When a class action lawsuit was brought against the tobacco companies on behalf of thousands of non-smoking flight attendants in the early ‘90s for health damages created by exposure to secondhand smoke, I thought that a similar legal proceeding should be taken on behalf of musicians. Few people have been forced to inhale doses of those noxious fumes as large or as intense as musicians playing in clubs, bars and restaurants. Even now, when smoking is no longer cool and the health risks are universally known, musicians are often stuck in the smoking side of the places they play.
I can’t begin to count the number of late nights and early mornings when I have arrived at home after a gig drenched in the foul aroma of cigarette smoke. I can’t stand to sleep with myself at such times, much less expect my wife to sleep next to me. Many’s the time I’ve gotten home at three o’clock in the morning after a long drive from Williamsburg, worn out after a full day of working a real job followed by four sets in a smoke-filled room, only to have to take a lengthy shower to expunge the odor from my hair and body. My clothes go right into the washing machine, my instruments outside to air out.
One of the most memorable stories from my days playing music on the road is of a night in Charlotte (or maybe it was Raleigh) thirty years ago. It was in a big barn of a dance club that held a couple of thousand people, and apparently the ventilation system was on the blink. As the evening rolled on and we cranked out an endless stream of early disco hits, the atmosphere became thicker and thicker with smoke. There came a point when we could hardly see the gyrating dancers for the fog.

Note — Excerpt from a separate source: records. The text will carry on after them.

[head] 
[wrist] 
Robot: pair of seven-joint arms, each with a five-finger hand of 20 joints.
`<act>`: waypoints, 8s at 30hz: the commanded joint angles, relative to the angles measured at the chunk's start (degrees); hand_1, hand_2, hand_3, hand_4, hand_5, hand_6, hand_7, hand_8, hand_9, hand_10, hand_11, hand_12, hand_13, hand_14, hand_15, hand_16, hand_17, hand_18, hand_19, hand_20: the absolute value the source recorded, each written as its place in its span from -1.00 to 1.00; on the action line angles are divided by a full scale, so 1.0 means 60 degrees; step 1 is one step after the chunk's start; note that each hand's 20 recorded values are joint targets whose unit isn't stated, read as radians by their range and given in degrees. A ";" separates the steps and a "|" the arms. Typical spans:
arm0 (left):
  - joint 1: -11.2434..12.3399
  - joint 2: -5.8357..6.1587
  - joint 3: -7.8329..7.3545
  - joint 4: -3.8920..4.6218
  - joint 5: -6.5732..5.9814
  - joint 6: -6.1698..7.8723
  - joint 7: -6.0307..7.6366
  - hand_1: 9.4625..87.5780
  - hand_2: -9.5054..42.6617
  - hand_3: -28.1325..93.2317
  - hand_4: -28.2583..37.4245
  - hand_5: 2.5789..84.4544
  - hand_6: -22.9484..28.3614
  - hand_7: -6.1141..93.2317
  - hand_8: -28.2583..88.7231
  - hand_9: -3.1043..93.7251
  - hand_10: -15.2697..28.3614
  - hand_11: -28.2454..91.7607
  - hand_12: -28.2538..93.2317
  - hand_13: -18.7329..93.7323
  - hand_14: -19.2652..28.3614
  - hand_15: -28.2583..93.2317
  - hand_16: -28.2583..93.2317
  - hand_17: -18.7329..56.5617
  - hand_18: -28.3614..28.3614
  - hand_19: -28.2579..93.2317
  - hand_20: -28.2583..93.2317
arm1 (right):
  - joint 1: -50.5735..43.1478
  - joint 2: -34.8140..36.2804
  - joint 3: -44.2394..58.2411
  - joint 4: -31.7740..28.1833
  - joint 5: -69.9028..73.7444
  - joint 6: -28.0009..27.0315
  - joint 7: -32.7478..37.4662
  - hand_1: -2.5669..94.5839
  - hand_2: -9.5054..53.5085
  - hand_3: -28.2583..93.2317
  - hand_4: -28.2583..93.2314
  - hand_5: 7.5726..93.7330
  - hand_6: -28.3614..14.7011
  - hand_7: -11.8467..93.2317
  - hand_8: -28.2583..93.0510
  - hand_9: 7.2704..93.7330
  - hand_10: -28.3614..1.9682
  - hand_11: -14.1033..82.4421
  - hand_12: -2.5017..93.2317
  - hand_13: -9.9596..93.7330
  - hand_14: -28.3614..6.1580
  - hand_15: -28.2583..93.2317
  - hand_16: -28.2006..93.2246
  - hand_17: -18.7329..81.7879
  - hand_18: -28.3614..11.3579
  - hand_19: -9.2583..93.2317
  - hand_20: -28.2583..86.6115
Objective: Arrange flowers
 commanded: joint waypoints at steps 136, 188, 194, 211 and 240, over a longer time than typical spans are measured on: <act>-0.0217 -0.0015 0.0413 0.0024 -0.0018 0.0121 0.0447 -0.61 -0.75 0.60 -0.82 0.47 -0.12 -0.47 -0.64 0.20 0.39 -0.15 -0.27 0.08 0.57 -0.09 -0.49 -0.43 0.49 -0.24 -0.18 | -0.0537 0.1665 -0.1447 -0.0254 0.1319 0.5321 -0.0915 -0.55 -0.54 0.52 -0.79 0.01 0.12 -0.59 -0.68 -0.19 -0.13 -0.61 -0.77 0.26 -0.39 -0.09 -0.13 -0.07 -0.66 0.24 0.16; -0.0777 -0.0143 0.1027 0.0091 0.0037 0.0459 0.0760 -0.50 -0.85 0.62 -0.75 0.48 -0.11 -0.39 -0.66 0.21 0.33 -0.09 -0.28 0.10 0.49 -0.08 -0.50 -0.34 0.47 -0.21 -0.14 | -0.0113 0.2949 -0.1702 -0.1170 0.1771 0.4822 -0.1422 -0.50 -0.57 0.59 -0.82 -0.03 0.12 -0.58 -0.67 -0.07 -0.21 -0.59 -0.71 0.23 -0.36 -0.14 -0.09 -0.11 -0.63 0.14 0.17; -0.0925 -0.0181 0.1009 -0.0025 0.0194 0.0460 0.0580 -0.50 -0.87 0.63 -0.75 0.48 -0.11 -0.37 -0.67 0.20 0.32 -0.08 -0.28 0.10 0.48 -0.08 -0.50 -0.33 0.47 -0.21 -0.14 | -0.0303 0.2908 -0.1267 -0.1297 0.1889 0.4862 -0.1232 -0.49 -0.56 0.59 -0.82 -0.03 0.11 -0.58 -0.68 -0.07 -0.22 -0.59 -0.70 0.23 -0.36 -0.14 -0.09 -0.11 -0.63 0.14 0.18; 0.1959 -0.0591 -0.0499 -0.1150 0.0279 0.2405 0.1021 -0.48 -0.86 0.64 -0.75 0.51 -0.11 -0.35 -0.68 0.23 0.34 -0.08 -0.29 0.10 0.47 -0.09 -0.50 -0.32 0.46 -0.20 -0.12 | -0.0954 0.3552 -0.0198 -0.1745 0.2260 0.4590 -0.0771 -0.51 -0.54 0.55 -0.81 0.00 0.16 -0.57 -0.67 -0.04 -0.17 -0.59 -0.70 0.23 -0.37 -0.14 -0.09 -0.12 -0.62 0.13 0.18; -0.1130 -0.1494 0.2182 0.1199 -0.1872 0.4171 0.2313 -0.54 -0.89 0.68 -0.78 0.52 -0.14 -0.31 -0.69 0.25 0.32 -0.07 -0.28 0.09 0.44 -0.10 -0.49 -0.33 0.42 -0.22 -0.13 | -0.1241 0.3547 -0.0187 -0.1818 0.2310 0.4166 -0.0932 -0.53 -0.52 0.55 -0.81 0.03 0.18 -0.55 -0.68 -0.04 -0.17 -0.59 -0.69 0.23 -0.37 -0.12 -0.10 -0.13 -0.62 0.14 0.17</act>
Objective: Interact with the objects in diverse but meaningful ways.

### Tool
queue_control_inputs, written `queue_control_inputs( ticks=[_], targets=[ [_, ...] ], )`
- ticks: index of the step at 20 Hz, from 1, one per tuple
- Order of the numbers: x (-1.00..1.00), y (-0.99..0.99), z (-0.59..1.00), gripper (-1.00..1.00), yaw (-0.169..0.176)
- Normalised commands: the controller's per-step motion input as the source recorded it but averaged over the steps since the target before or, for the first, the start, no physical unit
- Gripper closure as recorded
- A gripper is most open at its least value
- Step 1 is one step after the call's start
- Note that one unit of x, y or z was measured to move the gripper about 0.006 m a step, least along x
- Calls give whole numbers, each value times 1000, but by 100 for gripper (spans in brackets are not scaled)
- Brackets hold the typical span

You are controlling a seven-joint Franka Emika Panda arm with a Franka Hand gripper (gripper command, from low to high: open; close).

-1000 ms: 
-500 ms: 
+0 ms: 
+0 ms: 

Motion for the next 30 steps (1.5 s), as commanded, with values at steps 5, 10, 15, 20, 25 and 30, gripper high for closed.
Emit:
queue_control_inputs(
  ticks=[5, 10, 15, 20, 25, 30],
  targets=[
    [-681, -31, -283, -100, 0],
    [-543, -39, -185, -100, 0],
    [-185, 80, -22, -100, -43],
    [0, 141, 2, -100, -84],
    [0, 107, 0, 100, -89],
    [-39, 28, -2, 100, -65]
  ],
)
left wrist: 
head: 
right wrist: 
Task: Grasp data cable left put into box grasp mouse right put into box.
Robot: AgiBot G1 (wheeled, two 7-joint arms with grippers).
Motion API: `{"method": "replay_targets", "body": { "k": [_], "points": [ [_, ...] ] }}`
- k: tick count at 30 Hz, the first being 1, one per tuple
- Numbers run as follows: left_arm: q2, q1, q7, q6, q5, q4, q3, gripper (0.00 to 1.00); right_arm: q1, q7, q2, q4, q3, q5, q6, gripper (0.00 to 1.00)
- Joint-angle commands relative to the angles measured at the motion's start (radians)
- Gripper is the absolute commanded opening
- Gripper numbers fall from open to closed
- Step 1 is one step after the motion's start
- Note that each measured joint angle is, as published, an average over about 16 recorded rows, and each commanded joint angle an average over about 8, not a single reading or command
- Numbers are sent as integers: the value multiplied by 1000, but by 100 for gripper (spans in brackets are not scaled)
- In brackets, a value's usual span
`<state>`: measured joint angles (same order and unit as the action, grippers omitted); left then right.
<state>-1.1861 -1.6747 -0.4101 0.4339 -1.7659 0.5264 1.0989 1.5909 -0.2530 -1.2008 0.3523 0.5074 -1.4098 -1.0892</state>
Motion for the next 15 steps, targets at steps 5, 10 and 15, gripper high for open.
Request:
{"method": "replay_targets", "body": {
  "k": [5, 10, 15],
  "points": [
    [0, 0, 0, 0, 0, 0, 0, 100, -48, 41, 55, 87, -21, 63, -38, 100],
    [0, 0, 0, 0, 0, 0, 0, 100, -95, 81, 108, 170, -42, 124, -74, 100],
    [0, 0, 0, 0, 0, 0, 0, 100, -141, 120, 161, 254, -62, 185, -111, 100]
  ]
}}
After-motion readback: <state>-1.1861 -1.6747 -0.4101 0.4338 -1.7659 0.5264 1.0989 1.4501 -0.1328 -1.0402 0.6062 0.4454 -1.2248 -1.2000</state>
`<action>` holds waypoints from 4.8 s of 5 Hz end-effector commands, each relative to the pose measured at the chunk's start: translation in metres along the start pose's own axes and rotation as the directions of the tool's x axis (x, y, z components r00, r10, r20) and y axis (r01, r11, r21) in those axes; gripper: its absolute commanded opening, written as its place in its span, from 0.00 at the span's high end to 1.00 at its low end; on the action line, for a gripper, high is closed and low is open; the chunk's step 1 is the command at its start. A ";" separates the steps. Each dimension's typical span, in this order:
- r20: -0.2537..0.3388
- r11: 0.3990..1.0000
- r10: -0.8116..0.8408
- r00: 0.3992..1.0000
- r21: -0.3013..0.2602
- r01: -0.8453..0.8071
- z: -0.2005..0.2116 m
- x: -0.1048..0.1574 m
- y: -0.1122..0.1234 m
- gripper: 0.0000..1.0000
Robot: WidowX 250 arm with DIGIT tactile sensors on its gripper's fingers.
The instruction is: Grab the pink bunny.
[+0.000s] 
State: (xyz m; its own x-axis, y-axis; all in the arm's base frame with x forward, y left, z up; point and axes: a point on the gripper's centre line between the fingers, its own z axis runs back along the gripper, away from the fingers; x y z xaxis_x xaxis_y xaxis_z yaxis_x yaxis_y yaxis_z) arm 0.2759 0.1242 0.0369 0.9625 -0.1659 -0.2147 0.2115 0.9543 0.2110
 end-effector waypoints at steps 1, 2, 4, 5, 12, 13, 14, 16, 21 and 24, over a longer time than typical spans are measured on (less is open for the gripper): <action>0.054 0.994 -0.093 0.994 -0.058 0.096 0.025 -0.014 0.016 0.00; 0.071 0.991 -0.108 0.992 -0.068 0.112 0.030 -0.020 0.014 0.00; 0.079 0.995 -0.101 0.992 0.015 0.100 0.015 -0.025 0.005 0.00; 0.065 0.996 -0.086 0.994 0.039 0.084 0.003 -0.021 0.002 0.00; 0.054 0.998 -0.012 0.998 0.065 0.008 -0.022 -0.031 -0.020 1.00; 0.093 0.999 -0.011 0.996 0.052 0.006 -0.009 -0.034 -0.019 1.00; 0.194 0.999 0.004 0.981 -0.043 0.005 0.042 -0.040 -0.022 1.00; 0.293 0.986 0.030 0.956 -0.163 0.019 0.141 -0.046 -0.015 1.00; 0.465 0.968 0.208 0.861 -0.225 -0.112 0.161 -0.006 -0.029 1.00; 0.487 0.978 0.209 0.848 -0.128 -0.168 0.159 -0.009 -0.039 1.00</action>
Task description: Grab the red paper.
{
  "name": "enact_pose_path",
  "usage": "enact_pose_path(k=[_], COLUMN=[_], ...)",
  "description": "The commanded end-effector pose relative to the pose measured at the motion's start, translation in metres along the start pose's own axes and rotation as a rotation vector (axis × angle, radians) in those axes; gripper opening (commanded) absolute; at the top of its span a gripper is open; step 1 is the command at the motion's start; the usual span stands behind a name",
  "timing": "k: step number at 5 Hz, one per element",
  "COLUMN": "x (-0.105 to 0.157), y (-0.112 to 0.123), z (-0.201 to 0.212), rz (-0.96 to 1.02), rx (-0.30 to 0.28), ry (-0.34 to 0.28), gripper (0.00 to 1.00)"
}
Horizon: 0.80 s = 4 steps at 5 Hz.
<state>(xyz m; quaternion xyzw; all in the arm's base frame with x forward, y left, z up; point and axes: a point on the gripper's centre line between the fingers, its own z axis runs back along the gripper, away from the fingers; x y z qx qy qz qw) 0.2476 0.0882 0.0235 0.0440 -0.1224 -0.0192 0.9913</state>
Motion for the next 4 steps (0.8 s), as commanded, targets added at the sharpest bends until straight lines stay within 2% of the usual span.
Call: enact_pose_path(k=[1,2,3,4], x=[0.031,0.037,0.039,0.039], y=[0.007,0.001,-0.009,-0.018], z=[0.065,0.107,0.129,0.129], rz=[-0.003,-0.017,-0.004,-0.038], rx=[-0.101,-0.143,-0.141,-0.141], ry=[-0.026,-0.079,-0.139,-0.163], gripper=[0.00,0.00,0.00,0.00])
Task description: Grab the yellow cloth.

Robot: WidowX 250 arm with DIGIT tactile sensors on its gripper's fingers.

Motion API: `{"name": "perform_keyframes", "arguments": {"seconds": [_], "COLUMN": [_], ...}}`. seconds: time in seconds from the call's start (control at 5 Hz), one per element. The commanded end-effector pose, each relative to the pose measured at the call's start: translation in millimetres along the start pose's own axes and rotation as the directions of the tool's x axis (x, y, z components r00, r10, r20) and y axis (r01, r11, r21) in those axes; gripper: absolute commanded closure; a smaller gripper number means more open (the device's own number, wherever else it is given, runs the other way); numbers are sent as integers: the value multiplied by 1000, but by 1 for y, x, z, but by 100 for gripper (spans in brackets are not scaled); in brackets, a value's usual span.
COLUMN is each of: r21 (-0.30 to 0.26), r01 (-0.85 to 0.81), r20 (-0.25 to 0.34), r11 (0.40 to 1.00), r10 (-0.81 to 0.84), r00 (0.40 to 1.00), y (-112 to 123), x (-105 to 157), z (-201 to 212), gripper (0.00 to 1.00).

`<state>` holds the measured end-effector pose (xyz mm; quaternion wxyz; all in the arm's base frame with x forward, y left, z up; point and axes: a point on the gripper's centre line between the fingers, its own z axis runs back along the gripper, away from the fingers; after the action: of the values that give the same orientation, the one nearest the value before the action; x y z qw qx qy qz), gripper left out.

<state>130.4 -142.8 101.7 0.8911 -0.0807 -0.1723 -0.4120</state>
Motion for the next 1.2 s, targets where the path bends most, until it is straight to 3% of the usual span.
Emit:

Onstage, the guys in the band could not find potable air to breathe. But there was a tiny shaft of light and air between the smoke layer and the stage floor, maybe a foot in height. We had to literally squat down with our faces in our shoelaces, take a deep breath, and then rise up to play a few notes into the microphones.
Breathing in secondhand smoke isn’t just a nasty nuisance to a musician, nor is it a mere toxic health threat as it is to everyone else. It is an impediment that hampers your ability to perform. For a singer, it changes the timbre of your voice, making you sound like you have an incurable cold, robbing you of what vocal richness you may actually possess. Horn players need a chest full of oxygen in order to coax those melodious sounds out of their trumpets, trombones, saxophones and flutes.
Of course, for musicians, as for waiters and waitresses, the smelly hair and clothes and temporarily impaired musical skills are the least of the concerns when it comes to secondhand smoke. As a poster I saw online recently of a young woman carrying a beer on a serving tray said, “The smoke will wash out of her clothes. But what about her lungs?”
According to the Journal of the American Medical Association, five minutes of exposure to secondhand smoke stiffens your aorta as much as smoking a cigarette; twenty minutes and the platelets in your blood are like those of a pack-a-day smoker; a half hour of secondhand smoke produces the same damage to your coronary arteries as that found in a regular smoker.
Statistics like those are worrisome and serve to underscore the crummy feeling you get after a night of burning eyes, scratchy throat and phlegm-filled sinuses. How much damage has already been done?
Nowadays, plying my trade as a jazz musician, I am not usually working in a smoke-filled bar. But that’s primarily because there aren’t any jazz clubs around here, so we’re usually playing in places like the Chrysler Museum and other arts-type facilities or in festival settings. Local rock and blues musicians and acoustic performers still find themselves buried in clouds of smoke. And the two best known (now defunct) local jazz venues of recent years, Bienville Grill and Blues Alley, both fine restaurants that allowed smoking only at the bar, provided ample proof that simply segregating smokers does not prevent the second-hand smoke from wafting its way throughout the room. When the next jazz spot does open up, I’ll likely be stuck with the decision of playing in an unhealthy environment or not playing at all.
I’ve talked with restaurateurs through the years about their smoking policies, and I’m pleased to report that more and more are making the choice to go smoke-free. Others admit they’d like to do so, but are afraid of losing business. Even though studies show that in states and localities that have implemented smoke-free laws business actually improves, it’s hard to be the only one on your block doing the healthful thing, I suppose. An encouraging nudge from the lawbook is helpful and provides cover for those who’d like to do the right thing anyway.
So it’s a shame that Virginia hasn’t gotten on the smoke-free bandwagon yet. Surely that’s bound to change…isn’t it?